-- EXERCISE DIRECTIONS --
Everything from the line containing "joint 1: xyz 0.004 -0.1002" through the line containing "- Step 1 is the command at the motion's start" should be repeated exactly, and nothing else from the data.

-- SUPPLIED INFORMATION --
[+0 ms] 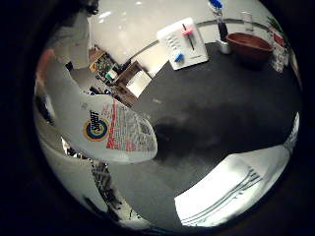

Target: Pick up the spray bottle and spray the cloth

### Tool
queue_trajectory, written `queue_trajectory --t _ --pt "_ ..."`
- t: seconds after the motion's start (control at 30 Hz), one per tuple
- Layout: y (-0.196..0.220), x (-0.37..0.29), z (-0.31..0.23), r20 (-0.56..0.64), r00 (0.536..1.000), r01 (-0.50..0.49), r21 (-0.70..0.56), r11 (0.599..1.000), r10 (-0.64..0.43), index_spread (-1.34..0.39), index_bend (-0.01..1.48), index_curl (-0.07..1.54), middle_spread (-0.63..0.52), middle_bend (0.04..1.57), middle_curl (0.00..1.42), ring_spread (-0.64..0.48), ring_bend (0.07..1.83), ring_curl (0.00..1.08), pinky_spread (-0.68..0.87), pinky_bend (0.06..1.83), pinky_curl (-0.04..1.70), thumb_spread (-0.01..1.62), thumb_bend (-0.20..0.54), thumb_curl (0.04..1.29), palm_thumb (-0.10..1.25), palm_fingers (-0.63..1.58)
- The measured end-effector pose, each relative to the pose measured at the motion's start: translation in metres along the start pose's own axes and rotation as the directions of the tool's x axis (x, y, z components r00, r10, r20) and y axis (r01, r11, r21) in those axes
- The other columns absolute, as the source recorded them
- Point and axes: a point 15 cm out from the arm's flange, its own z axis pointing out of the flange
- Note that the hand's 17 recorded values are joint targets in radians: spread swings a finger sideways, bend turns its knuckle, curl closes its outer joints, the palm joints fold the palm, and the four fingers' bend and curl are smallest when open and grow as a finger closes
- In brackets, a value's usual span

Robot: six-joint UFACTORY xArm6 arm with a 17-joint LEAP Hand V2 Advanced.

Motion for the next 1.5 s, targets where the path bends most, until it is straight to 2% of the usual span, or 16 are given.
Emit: queue_trajectory --t 0.1,0.2,0.27,0.33,0.4,0.43,0.5,0.57,0.67,0.83,1.0,1.2,1.33,1.5 --pt "0.005 0.0 0.005 -0.001 1.0 0.008 -0.01 1.0 -0.008 -0.26 1.15 0.62 -0.18 1.31 0.69 -0.2 1.43 0.54 -0.31 1.28 0.65 0.96 -0.01 1.08 0.99 1.24" --pt "0.003 0.001 0.004 -0.017 1.0 0.017 -0.004 1.0 -0.017 -0.28 1.11 0.62 -0.19 1.31 0.69 -0.2 1.43 0.54 -0.32 1.27 0.64 0.91 -0.035 1.05 0.89 1.22" --pt "0.0 0.003 0.002 -0.04 0.999 0.026 0.007 1.0 -0.026 -0.33 0.9 0.58 -0.19 1.29 0.67 -0.21 1.43 0.53 -0.38 1.24 0.6 0.84 -0.05 0.97 0.8 1.15" --pt "-0.005 0.004 -0.002 -0.062 0.997 0.043 0.013 0.999 -0.042 -0.39 0.72 0.55 -0.21 1.24 0.64 -0.23 1.38 0.5 -0.47 1.19 0.55 0.79 -0.048 0.91 0.77 1.09" --pt "-0.011 0.003 -0.007 -0.095 0.993 0.075 0.014 0.997 -0.074 -0.45 0.57 0.53 -0.24 1.12 0.61 -0.24 1.3 0.48 -0.52 1.16 0.52 0.77 -0.041 0.86 0.76 0.9" --pt "-0.014 0.002 -0.01 -0.112 0.989 0.095 0.01 0.995 -0.093 -0.48 0.53 0.54 -0.25 0.98 0.57 -0.23 1.23 0.46 -0.43 1.17 0.53 0.79 -0.038 0.81 0.74 0.67" --pt "-0.019 -0.004 -0.014 -0.14 0.982 0.13 0.002 0.992 -0.128 -0.49 0.53 0.53 -0.24 0.93 0.55 -0.18 1.14 0.42 -0.29 1.15 0.53 0.84 -0.04 0.76 0.71 0.53" --pt "-0.02 -0.009 -0.016 -0.16 0.976 0.149 -0.016 0.989 -0.15 -0.51 0.6 0.53 -0.2 0.74 0.48 -0.05 1.0 0.36 0.02 1.14 0.52 0.92 -0.035 0.69 0.66 0.33" --pt "-0.02 -0.009 -0.02 -0.19 0.967 0.164 -0.055 0.985 -0.172 -0.51 0.62 0.51 -0.14 0.63 0.43 0.1 0.86 0.29 0.32 1.1 0.47 0.97 -0.036 0.63 0.62 0.18" --pt "-0.02 -0.013 -0.027 -0.221 0.958 0.164 -0.102 0.981 -0.183 -0.49 0.54 0.44 -0.08 0.51 0.37 0.23 0.69 0.21 0.57 0.99 0.37 0.97 -0.032 0.55 0.59 0.14" --pt "-0.028 -0.035 -0.04 -0.226 0.948 0.204 -0.118 0.972 -0.227 -0.49 0.49 0.4 -0.07 0.41 0.33 0.26 0.57 0.18 0.65 0.9 0.29 0.96 -0.028 0.51 0.6 0.19" --pt "-0.026 -0.068 -0.064 -0.213 0.94 0.226 -0.192 0.955 -0.265 -0.51 0.45 0.38 -0.08 0.32 0.32 0.27 0.46 0.16 0.67 0.79 0.22 0.94 -0.025 0.5 0.63 0.24" --pt "-0.018 -0.067 -0.093 -0.291 0.906 0.235 -0.259 0.937 -0.308 -0.52 0.41 0.37 -0.09 0.27 0.31 0.28 0.39 0.15 0.67 0.74 0.19 0.93 -0.028 0.5 0.64 0.27" --pt "-0.017 -0.057 -0.137 -0.42 0.842 0.217 -0.313 0.925 -0.339 -0.53 0.37 0.36 -0.09 0.21 0.31 0.28 0.33 0.15 0.68 0.7 0.17 0.93 -0.029 0.5 0.65 0.31"
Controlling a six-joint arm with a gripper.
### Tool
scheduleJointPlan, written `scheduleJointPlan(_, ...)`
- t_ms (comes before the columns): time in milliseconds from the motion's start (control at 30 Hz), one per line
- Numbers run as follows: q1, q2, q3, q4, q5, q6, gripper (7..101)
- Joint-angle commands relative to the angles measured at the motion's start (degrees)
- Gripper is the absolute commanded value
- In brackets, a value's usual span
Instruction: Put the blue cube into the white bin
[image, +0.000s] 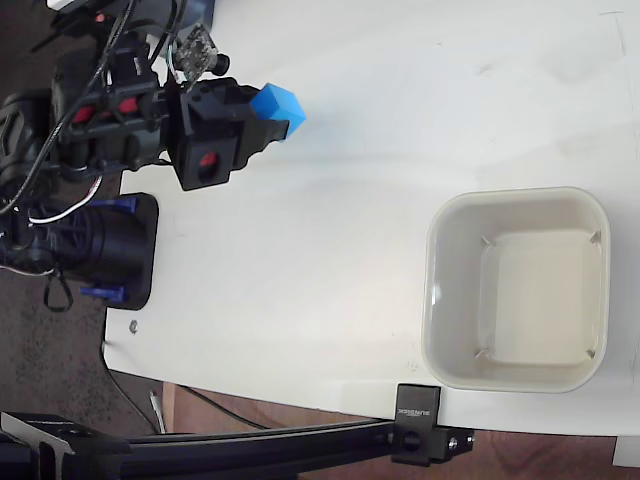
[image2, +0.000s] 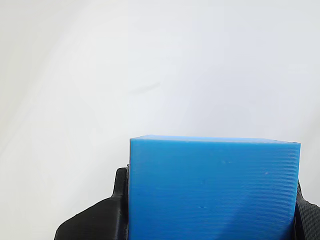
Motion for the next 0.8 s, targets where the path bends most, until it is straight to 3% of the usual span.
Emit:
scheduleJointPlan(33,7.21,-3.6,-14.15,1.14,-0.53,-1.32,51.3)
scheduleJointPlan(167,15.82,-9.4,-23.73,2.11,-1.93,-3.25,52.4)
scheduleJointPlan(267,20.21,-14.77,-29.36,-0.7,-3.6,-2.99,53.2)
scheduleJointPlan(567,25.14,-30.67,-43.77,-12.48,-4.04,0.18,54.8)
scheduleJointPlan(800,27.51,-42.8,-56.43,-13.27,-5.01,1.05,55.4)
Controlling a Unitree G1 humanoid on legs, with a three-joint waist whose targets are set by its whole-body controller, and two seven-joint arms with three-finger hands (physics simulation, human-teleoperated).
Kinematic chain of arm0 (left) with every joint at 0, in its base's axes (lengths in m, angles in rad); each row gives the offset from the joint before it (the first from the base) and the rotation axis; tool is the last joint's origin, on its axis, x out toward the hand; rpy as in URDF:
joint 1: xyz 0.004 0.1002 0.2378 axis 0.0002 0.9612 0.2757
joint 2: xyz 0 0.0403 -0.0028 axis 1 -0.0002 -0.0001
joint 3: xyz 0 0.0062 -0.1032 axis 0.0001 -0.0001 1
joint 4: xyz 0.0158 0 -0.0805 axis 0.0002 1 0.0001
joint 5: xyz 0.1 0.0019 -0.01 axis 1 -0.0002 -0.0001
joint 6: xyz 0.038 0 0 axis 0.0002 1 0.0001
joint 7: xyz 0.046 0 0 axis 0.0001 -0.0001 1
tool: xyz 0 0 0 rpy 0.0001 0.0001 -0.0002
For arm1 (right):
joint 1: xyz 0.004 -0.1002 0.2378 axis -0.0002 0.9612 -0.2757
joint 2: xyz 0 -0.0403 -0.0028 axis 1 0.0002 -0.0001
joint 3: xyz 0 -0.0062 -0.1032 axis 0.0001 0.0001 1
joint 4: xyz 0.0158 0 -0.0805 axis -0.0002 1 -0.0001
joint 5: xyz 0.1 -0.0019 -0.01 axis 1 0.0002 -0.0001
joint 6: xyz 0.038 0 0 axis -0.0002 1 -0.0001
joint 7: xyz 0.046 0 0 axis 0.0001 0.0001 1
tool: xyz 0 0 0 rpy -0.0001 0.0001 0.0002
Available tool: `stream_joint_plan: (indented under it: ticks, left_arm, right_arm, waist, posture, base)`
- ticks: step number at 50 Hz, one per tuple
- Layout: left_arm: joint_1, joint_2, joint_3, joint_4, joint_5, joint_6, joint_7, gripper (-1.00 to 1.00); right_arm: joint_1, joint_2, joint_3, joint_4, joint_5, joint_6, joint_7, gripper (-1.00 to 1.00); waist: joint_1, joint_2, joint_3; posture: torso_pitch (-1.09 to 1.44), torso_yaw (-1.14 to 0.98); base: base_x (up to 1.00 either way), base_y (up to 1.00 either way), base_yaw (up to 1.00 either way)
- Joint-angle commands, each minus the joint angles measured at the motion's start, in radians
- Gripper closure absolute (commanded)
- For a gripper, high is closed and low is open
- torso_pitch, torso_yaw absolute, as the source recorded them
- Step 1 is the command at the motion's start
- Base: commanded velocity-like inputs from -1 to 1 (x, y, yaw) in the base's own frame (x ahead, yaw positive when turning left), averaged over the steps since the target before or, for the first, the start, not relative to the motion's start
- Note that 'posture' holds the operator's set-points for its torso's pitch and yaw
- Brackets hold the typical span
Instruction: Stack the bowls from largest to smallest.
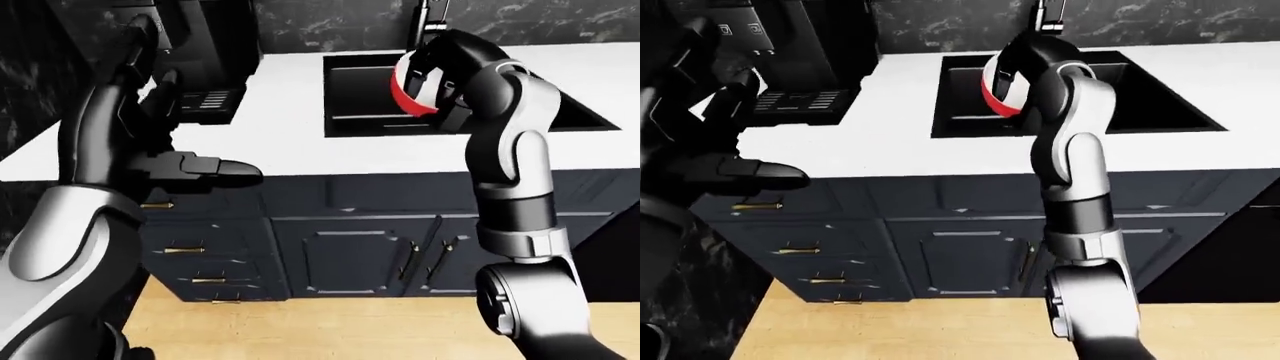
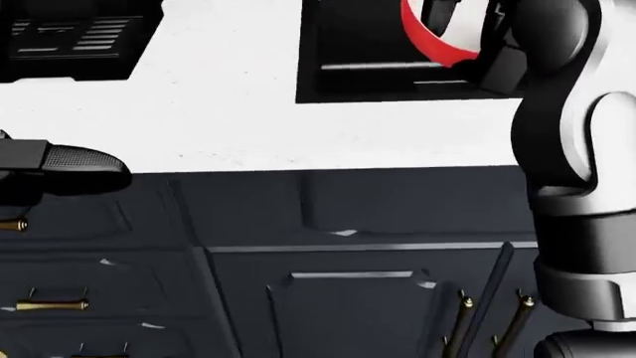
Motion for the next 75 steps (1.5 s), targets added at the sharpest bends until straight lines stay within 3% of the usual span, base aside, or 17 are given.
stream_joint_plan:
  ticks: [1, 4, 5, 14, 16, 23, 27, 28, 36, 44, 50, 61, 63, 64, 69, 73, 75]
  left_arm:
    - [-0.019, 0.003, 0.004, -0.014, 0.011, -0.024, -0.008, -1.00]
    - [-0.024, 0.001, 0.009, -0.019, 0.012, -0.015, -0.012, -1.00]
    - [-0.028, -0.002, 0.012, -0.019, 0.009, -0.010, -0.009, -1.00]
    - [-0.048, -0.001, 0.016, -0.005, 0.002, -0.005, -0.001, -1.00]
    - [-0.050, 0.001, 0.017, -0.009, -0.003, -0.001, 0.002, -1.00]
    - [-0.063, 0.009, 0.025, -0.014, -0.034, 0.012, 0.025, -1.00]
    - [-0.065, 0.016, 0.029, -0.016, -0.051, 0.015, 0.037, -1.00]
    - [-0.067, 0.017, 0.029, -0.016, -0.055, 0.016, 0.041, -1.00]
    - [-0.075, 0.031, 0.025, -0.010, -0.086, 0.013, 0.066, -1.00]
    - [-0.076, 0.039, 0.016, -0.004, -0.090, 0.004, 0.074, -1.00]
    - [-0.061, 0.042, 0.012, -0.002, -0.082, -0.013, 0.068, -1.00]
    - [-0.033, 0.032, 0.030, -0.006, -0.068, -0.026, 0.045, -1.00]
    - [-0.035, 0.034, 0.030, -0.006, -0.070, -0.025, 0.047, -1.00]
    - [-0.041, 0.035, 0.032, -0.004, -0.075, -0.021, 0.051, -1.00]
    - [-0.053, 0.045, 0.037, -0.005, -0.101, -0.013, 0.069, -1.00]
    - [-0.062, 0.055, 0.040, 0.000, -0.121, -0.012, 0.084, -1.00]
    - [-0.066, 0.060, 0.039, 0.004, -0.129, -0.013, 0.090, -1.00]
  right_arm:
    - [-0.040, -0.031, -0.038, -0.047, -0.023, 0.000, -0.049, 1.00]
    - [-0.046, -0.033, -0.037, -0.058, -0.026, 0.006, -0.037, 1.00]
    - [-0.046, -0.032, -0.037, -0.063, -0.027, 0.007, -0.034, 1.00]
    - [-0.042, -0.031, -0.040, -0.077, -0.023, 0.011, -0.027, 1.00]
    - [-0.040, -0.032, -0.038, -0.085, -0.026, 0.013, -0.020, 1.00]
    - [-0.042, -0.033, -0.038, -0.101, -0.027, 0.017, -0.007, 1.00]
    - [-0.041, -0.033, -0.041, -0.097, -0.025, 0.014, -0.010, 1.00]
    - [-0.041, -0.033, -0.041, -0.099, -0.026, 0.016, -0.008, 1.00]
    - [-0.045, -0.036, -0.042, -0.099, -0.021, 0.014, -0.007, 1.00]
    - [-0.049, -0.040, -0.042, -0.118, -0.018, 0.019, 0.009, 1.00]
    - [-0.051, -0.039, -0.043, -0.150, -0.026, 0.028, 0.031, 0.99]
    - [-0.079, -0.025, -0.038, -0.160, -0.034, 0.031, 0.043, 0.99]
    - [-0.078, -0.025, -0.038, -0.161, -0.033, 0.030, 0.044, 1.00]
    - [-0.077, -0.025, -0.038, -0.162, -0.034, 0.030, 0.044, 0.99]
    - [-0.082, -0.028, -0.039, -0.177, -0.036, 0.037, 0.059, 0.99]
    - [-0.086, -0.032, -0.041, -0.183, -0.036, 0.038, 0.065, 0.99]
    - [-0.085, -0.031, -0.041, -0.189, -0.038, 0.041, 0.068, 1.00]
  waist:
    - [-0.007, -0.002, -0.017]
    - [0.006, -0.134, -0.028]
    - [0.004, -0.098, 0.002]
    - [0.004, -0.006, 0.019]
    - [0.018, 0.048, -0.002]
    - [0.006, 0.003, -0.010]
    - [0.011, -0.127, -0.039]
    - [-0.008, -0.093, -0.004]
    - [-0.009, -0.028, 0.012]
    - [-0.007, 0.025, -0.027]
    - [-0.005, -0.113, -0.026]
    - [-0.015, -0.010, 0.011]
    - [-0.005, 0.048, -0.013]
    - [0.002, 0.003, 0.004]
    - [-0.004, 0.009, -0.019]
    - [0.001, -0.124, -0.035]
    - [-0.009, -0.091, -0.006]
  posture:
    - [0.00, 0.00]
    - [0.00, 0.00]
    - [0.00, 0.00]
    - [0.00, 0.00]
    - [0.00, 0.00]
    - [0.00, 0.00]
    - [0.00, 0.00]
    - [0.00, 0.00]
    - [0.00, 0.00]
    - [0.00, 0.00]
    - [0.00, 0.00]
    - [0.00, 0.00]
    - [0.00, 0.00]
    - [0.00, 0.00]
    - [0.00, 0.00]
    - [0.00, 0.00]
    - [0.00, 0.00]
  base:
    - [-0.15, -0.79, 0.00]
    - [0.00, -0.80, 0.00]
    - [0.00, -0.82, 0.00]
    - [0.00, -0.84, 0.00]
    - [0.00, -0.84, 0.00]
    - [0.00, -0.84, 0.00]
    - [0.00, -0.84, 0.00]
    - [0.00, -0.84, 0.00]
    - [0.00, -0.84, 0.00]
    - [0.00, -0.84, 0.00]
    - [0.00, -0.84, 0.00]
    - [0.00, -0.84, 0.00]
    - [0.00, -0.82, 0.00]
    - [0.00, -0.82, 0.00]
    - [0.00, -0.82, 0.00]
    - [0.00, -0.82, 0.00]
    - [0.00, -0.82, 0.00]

-- OUTPUT OF THE EXERCISE --
joint 1: xyz 0.004 -0.1002 0.2378 axis -0.0002 0.9612 -0.2757
joint 2: xyz 0 -0.0403 -0.0028 axis 1 0.0002 -0.0001
joint 3: xyz 0 -0.0062 -0.1032 axis 0.0001 0.0001 1
joint 4: xyz 0.0158 0 -0.0805 axis -0.0002 1 -0.0001
joint 5: xyz 0.1 -0.0019 -0.01 axis 1 0.0002 -0.0001
joint 6: xyz 0.038 0 0 axis -0.0002 1 -0.0001
joint 7: xyz 0.046 0 0 axis 0.0001 0.0001 1
tool: xyz 0 0 0 rpy -0.0001 0.0001 0.0002
Available tool: `stream_joint_plan: (indented under it: ticks, left_arm, right_arm, waist, posture, base)`
- ticks: step number at 50 Hz, one per tuple
- Layout: left_arm: joint_1, joint_2, joint_3, joint_4, joint_5, joint_6, joint_7, gripper (-1.00 to 1.00); right_arm: joint_1, joint_2, joint_3, joint_4, joint_5, joint_6, joint_7, gripper (-1.00 to 1.00); waist: joint_1, joint_2, joint_3; posture: torso_pitch (-1.09 to 1.44), torso_yaw (-1.14 to 0.98); base: base_x (up to 1.00 either way), base_y (up to 1.00 either way), base_yaw (up to 1.00 either way)
- Joint-angle commands, each minus the joint angles measured at the motion's start, in radians
- Gripper closure absolute (commanded)
- For a gripper, high is closed and low is open
- torso_pitch, torso_yaw absolute, as the source recorded them
- Step 1 is the command at the motion's start

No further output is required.